What to do:
Look over the listing below and report how many of its lines contain the string "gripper", with no other words.

Material provided:
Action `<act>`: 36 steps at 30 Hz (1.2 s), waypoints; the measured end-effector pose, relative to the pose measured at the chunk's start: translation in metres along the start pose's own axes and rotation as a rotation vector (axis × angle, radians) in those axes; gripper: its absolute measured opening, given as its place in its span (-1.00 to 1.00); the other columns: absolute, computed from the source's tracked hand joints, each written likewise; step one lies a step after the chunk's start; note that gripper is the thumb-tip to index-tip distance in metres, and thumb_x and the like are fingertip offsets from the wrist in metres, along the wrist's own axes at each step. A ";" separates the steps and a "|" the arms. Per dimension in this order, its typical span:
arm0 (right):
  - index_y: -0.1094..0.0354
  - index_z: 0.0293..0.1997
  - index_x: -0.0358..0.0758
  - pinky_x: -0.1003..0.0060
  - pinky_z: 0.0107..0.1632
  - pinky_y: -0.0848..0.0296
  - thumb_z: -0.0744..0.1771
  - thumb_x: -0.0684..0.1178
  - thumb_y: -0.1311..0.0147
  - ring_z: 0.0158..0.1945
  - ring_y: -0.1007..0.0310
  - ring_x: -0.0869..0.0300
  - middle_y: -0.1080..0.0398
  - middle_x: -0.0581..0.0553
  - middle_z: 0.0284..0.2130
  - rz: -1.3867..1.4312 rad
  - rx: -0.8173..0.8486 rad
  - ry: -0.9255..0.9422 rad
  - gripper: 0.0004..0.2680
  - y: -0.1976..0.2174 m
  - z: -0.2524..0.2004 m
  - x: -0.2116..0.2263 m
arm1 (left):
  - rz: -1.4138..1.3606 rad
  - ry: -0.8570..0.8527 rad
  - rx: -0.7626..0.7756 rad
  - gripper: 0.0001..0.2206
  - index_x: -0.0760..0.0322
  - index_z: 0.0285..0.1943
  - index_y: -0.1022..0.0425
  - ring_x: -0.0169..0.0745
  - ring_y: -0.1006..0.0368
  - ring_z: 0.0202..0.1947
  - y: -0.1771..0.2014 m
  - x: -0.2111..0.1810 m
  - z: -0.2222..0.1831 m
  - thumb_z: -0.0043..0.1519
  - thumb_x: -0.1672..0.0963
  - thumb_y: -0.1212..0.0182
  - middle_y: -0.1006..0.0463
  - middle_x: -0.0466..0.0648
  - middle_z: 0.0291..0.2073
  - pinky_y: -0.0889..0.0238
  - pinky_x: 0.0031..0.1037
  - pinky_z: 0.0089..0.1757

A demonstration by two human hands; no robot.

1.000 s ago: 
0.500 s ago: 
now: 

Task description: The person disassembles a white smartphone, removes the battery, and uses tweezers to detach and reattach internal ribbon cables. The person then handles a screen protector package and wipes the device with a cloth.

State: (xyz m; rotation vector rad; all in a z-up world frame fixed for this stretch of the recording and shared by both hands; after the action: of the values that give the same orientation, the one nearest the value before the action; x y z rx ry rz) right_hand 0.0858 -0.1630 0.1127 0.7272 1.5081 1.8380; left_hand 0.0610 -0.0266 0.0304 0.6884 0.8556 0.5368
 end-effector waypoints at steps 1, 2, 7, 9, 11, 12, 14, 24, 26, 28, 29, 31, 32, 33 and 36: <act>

Response to the task:
3